1. Commerce et Investissement : Vers les 10 milliards USD
L'accord vise à briser les barrières tarifaires et à booster la production nationale congolaise.
Accès au marché : Plus de 6 000 produits congolais bénéficient désormais d'une ouverture préférentielle sur le marché émirati, favorisant l'exportation de produits agricoles et manufacturés "Made in Congo".
Flux financiers : Les deux États se fixent un objectif ambitieux : porter les investissements émiratis en RDC à 10 milliards USD d'ici 2030, contre environ 2 milliards actuellement.

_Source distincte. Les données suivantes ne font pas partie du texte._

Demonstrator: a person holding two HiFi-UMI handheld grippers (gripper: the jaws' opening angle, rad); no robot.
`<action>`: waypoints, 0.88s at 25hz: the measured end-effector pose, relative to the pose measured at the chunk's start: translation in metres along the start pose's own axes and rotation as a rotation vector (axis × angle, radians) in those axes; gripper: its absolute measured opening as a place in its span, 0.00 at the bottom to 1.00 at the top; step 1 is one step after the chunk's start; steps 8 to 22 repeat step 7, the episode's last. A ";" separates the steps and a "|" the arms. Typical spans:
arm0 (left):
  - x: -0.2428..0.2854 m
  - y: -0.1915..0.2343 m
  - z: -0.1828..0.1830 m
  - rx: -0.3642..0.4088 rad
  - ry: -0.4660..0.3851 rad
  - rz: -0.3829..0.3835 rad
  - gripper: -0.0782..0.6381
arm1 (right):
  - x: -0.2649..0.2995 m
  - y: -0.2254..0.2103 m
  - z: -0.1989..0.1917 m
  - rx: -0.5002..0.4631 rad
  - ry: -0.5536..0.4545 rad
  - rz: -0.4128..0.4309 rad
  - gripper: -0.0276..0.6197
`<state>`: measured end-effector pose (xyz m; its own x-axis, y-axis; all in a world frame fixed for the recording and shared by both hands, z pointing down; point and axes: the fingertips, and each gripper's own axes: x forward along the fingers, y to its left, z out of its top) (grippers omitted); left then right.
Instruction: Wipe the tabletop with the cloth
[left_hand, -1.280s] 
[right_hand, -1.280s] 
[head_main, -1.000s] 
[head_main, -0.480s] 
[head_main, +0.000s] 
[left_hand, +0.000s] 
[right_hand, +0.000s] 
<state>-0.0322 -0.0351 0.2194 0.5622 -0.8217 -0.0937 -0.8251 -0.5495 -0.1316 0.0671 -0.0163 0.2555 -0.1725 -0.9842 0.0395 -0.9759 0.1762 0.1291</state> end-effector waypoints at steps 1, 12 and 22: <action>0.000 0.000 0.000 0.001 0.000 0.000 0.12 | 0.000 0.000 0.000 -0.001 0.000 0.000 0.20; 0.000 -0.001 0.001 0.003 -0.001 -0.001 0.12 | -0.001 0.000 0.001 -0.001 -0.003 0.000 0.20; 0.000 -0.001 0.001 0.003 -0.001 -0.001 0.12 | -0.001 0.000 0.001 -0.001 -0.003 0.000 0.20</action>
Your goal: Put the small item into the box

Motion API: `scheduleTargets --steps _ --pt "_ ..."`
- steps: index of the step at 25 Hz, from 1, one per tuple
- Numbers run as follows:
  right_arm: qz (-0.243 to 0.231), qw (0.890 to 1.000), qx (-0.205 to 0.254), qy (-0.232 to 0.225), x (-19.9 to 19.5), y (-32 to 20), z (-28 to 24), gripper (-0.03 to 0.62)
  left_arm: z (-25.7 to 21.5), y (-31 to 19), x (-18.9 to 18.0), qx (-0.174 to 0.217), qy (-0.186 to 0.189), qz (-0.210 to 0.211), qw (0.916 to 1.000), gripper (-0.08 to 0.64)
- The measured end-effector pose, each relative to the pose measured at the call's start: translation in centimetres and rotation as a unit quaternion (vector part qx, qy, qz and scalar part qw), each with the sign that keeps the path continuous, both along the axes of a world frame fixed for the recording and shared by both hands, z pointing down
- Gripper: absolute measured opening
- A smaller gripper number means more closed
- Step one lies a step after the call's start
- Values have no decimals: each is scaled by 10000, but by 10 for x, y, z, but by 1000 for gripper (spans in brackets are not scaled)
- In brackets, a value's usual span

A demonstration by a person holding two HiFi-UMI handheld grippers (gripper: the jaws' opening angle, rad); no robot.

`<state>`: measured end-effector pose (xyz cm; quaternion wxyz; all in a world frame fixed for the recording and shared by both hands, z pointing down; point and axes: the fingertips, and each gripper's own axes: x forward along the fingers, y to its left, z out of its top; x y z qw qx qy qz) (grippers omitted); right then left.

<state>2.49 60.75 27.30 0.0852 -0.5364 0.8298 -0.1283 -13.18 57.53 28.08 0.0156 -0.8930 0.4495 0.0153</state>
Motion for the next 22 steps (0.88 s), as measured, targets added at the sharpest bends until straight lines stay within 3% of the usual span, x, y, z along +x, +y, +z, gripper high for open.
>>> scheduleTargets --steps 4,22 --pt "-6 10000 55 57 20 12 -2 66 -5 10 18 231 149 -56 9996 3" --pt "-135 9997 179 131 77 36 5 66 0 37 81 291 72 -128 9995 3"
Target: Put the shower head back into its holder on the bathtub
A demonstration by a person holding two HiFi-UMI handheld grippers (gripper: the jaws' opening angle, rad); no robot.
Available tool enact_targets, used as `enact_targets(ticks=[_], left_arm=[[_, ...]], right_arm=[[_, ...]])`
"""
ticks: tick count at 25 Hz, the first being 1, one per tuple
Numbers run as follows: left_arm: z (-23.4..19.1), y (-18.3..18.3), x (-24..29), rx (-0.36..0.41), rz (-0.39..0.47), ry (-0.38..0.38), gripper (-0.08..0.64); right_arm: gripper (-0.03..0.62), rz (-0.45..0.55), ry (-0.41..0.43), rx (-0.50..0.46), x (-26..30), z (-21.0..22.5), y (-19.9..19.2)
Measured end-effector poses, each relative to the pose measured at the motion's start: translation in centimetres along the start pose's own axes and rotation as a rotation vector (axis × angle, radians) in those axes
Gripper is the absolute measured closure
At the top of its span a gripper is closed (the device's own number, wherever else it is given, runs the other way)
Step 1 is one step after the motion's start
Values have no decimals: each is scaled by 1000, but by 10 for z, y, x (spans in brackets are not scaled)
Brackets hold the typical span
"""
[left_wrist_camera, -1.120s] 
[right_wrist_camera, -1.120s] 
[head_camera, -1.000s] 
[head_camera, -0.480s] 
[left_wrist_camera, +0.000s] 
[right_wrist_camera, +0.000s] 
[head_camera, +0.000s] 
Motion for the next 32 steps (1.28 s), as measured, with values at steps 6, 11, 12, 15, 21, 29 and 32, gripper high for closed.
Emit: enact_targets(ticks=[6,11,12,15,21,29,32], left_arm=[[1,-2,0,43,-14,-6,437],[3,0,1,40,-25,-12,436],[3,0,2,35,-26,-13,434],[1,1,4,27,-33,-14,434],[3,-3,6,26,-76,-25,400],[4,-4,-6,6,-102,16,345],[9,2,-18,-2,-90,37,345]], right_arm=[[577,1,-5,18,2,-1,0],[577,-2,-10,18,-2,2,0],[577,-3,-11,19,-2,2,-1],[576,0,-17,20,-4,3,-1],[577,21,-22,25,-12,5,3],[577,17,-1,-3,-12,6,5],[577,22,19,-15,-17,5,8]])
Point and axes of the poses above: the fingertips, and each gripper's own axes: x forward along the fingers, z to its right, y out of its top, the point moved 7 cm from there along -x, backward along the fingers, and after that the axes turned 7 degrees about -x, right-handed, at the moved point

2. Infrastructures : Le géant de Banana prend forme
Le projet phare de cet accord reste le port en eaux profondes de Banana à Moanda (Kongo-Central). Ce hub logistique est conçu pour transformer la RDC en une véritable porte d'entrée maritime pour l'Afrique :
Capacité : Environ 450 000 conteneurs par an.

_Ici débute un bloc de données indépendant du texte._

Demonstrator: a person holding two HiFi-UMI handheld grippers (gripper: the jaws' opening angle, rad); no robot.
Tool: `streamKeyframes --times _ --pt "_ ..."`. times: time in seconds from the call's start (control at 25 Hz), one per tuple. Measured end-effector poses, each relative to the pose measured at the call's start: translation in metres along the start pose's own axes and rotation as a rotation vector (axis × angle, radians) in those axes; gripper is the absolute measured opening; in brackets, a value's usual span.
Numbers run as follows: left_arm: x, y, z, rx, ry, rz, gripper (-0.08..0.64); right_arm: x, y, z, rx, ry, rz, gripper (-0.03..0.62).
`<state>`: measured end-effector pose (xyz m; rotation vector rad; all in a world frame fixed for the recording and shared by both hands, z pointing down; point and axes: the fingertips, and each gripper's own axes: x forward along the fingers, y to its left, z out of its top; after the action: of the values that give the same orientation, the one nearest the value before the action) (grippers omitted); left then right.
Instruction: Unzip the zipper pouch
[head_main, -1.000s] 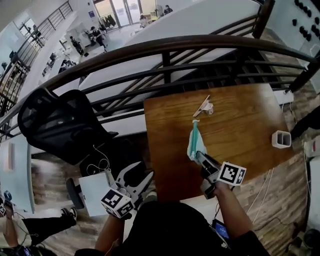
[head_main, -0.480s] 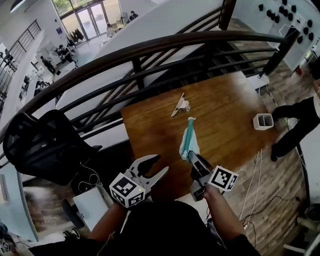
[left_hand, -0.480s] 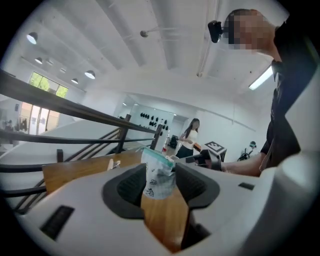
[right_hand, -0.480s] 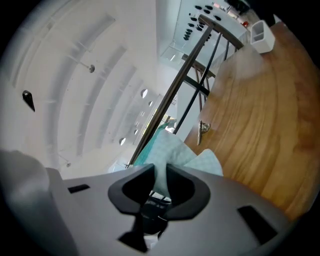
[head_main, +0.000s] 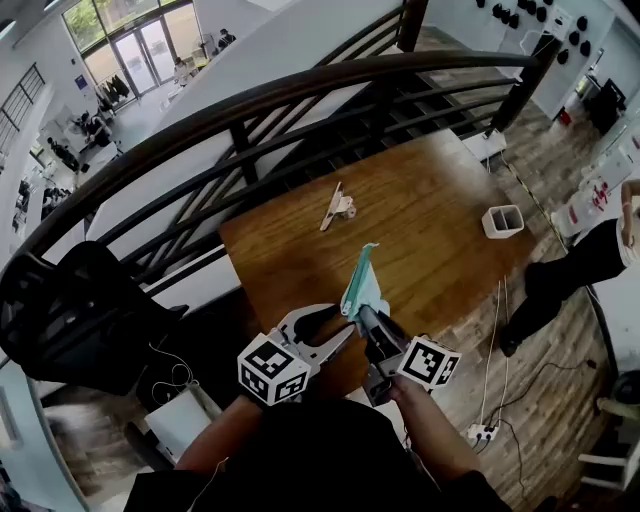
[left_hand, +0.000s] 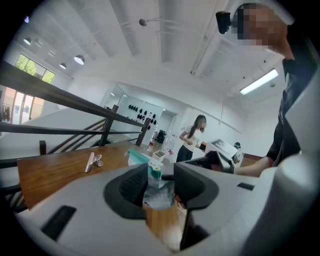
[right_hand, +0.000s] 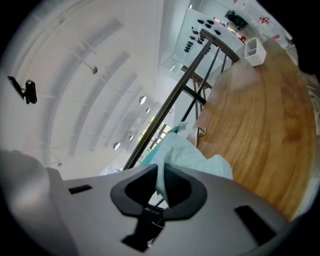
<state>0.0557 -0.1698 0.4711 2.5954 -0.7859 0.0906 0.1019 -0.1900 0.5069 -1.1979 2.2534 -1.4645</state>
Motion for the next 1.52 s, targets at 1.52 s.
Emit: streamKeyframes --times 1.52 --pt "-0.013 -0.008 -0.004 0.368 0.176 -0.197 0.049 -0.033 0.007 0.011 -0.997 0.287 -0.041 0.183"
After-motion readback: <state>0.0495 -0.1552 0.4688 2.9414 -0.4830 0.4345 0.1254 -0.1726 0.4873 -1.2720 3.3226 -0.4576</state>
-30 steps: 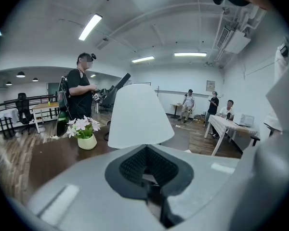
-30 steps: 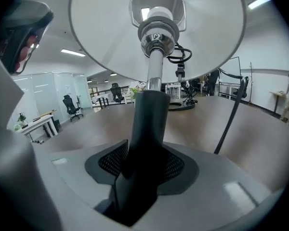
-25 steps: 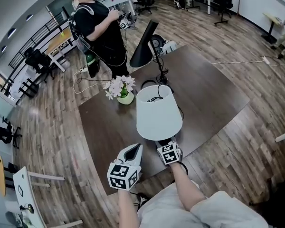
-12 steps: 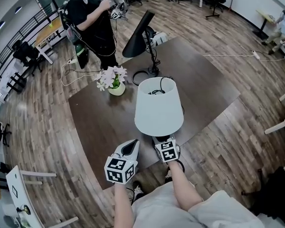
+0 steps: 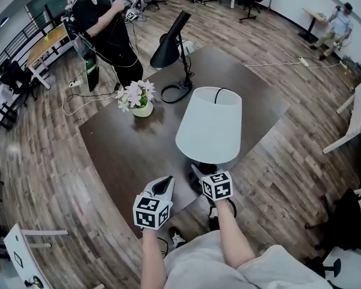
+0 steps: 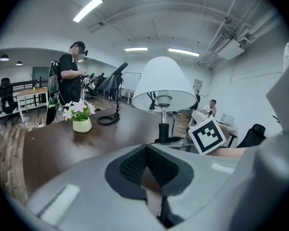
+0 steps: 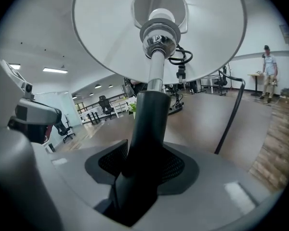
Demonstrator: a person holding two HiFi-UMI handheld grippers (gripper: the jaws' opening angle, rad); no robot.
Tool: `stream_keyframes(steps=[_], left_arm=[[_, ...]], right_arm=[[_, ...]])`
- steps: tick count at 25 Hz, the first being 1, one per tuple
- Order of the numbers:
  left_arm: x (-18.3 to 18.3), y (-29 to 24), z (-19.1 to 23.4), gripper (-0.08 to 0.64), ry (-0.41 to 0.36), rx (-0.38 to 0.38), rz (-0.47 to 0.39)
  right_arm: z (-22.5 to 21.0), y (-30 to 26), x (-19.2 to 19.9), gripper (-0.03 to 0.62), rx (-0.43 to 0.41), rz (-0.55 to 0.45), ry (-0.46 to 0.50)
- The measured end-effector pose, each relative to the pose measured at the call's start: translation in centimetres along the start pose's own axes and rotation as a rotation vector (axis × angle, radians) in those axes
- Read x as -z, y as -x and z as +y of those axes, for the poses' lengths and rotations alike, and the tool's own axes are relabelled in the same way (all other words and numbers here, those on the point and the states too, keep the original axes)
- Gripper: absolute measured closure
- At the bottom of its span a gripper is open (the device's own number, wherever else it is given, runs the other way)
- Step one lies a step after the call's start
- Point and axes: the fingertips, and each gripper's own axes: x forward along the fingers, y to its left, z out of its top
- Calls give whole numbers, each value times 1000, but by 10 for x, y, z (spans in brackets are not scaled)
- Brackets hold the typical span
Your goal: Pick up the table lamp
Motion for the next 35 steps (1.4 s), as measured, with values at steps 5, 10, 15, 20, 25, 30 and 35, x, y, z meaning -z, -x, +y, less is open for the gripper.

Dimensions : Un quai de 600 mètres de long capable d'accueillir de grands navires porte-conteneurs.
Logistique : Une zone de stockage massive de 30 hectares.
3. Mines et Diplomatie : Sécurité et Savoir
Le partenariat s'attaque également à la transparence des ressources et au renforcement des capacités humaines.
Mines : Mise en place de mécanismes de traçabilité rigoureux pour les minerais stratégiques (Cobalt, Or, Coltan), garantissant que les chaînes d'approvisionnement vers les Émirats sont propres et sécurisées.
Éducation Diplomatique : Un accord de jumelage entre l’Académie diplomatique de la RDC et l’Académie Anwar Gargash des Émirats permettra le partage de recherches et la formation d'une nouvelle génération de diplomates congolais spécialisés en économie internationale.
L'analyse de la rédaction
Cet accord est "gagnant-gagnant" : la RDC obtient les financements et la technologie nécessaires pour ses infrastructures, tandis que les Émirats sécurisent un accès privilégié aux ressources indispensables pour la transition énergétique mondiale.